_Your objective_
A faithful, word-for-word transcription of all the data is what is needed.

▼

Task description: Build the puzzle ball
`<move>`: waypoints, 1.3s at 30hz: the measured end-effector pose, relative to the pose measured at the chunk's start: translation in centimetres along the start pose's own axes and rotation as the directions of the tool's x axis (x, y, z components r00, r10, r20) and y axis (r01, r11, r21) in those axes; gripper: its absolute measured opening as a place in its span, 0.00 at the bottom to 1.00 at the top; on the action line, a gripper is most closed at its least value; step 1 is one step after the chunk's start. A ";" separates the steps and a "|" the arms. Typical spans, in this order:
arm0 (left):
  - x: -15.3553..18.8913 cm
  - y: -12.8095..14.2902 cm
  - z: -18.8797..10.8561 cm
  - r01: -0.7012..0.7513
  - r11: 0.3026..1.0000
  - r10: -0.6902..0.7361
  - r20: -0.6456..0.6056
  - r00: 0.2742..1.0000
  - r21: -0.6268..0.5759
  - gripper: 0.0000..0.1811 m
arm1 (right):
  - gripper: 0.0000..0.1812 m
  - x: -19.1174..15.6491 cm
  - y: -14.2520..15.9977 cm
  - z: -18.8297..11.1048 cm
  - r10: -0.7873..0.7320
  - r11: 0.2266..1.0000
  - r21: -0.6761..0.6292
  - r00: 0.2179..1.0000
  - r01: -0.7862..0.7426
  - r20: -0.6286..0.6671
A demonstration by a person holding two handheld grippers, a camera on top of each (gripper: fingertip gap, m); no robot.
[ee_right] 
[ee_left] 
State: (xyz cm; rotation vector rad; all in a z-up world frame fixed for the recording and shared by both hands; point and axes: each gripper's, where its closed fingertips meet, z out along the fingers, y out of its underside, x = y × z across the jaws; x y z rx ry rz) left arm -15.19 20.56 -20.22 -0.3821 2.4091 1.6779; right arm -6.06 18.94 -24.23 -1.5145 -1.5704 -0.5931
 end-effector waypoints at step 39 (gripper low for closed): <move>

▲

_Task answer_
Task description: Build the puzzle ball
`<move>`: waypoints, 1.3s at 30hz: the measured end-effector pose, relative to the pose measured at the chunk's start: translation in centimetres along the start pose's own axes and rotation as the directions of the tool's x axis (x, y, z components r00, r10, r20) and y axis (r01, r11, r21) in those axes; gripper: its absolute measured opening as a place in its span, 0.00 at the bottom to 1.00 at the top; on the action line, a gripper is most closed at its least value; step 1 is one step after the chunk's start. A ";" separates the steps and a "|" the arms. Typical spans, in this order:
arm0 (left):
  - x: -15.3553..18.8913 cm
  - y: -12.8095..14.2902 cm
  - z: -18.8797..10.8561 cm
  - r01: -0.7012..0.7513
  - r11: 0.3026..1.0000
  - r10: -0.6902..0.7361
  - r20: -0.6456..0.6056
  - r00: 0.2742..1.0000
  - r21: -0.6268..0.5759
  - gripper: 0.0000..0.1811 m
arm1 (right):
  - gripper: 0.0000..0.1812 m
  - x: -19.1174..15.6491 cm
  - y: -14.2520..15.9977 cm
  - z: -18.8297..11.1048 cm
  - r10: -0.7873..0.7320
  - r11: 0.2266..1.0000
  - r21: -0.6761..0.6292
  - r00: 0.2179..1.0000
  - r01: -0.7862..0.7426
  - r20: -0.6286..0.6671
A demonstration by a person holding two handheld grippers, a camera on top of each (gripper: fingertip gap, m); no robot.
[ee_right] 
[ee_left] 
State: (xyz cm; rotation vector rad; all in a z-up world frame fixed for the recording and shared by both hands; point and axes: each gripper's, where its closed fingertips meet, z out along the fingers, y out of its underside, x = y × z across the jaws; x y z rx ry rz) left arm -15.19 20.56 -20.22 -0.3821 2.4091 1.6779; right arm -6.06 18.94 -24.23 -1.5145 -1.5704 -0.5931
 end-effector waypoints at step 39 (gripper low for closed): <move>

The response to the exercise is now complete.